The combined company will be led by Dr. McGuire, who will remain as 
chairman, president and chief executive officer. Greg Wolf will have a 
prominent leadership role and will serve on United HealthCare's executive 
council. David Jones will join the United HealthCare Board of Directors.

Dr. McGuire said, "I am delighted that David Jones will be joining our 
board of directors. He has been a key figure in advancing the quality of 
health care services in a career that has spanned a period of unprecedented 
industry transformation. He has played a central role not only in the 
creation and enduring success of Humana, but also in the direction of 
the entire industry. We are extremely pleased that David will continue 
as a member of our board, and that Greg Wolf and his outstanding 
management team will be joining us to help lead the company in the future." 

(more)

United HealthCare (www.unitedhealthcare.com) is a diversified health 
service company that provides a broad spectrum of resources of resources 
and services to help people achieve improved health and well-being through 
all stages of life.

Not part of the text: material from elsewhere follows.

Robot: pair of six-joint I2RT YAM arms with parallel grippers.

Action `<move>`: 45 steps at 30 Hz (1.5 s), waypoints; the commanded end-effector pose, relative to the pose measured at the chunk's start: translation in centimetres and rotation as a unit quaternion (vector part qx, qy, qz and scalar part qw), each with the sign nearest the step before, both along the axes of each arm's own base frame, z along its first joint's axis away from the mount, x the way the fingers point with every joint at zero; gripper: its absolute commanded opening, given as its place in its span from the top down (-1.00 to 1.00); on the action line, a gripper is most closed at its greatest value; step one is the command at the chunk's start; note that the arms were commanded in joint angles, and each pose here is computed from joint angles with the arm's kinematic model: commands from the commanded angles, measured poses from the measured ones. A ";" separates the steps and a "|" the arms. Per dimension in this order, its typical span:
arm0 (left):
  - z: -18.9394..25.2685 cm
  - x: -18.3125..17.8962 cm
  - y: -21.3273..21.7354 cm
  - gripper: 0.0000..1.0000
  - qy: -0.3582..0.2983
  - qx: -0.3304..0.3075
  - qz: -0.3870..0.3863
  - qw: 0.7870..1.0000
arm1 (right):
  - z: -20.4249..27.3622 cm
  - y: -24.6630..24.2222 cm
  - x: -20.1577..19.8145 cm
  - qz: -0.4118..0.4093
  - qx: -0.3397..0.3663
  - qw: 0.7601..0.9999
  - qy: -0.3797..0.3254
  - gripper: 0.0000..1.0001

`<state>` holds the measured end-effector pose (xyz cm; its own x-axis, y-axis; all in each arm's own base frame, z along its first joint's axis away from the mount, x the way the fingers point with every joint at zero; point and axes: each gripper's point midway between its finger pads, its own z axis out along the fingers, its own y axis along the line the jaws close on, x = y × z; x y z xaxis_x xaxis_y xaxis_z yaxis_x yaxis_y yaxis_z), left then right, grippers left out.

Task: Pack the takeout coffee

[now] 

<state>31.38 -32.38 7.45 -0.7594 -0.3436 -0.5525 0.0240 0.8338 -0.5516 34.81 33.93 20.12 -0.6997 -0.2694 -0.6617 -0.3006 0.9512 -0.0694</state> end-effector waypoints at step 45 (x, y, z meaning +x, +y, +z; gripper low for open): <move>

United HealthCare is organized into six business 
segments: Health Plans, Retiree and Senior Services, Strategic Business 
Services, Insurance Services, Specialized Care Services, and Knowledge 
and Information Services.

Humana Inc. (www.humana.com), with headquarters in Louisville, Ky., is 
one of the nation's largest publicly traded managed health care companies 
with approximately 6.2 million customers in its health care programs 
located primarily in 16 states and Puerto Rico. Humana offers coordinated 
health care through a variety of health plans - health maintenance 
organizations, preferred provider organizations, point-of-service plans, 
and administrative services products - to employers groups, government-
sponsored plans and individuals.





Forward-Looking Statements

Statements that United HealthCare or Humana may publish, including those 
in this announcement, that are not strictly historical are "forward-looking"
statements under the safe harbor provisions of the Private Securities 
Litigation Reform Act of 1995. Forward-looking statements involve known 
and unknown risks which may cause actual results and corporate 
developments to differ materially from those expected. Factors that 
could cause results and developments to differ materially from 
expectations include, without limitation, the ability of the combined 
company to execute the anticipated integration and realize the expected 
synergies, the effects of the state and federal regulations, including 
those that impact the formation of the combined companies, the effects of 
related or other acquisitions and divestitures, and other risks described 
from time to time in each of United HealthCare's and Humana's SEC 
reports including quarterly reports on Form 10-Q, annual reports on 
Form 10-K and reports on Form 8-K.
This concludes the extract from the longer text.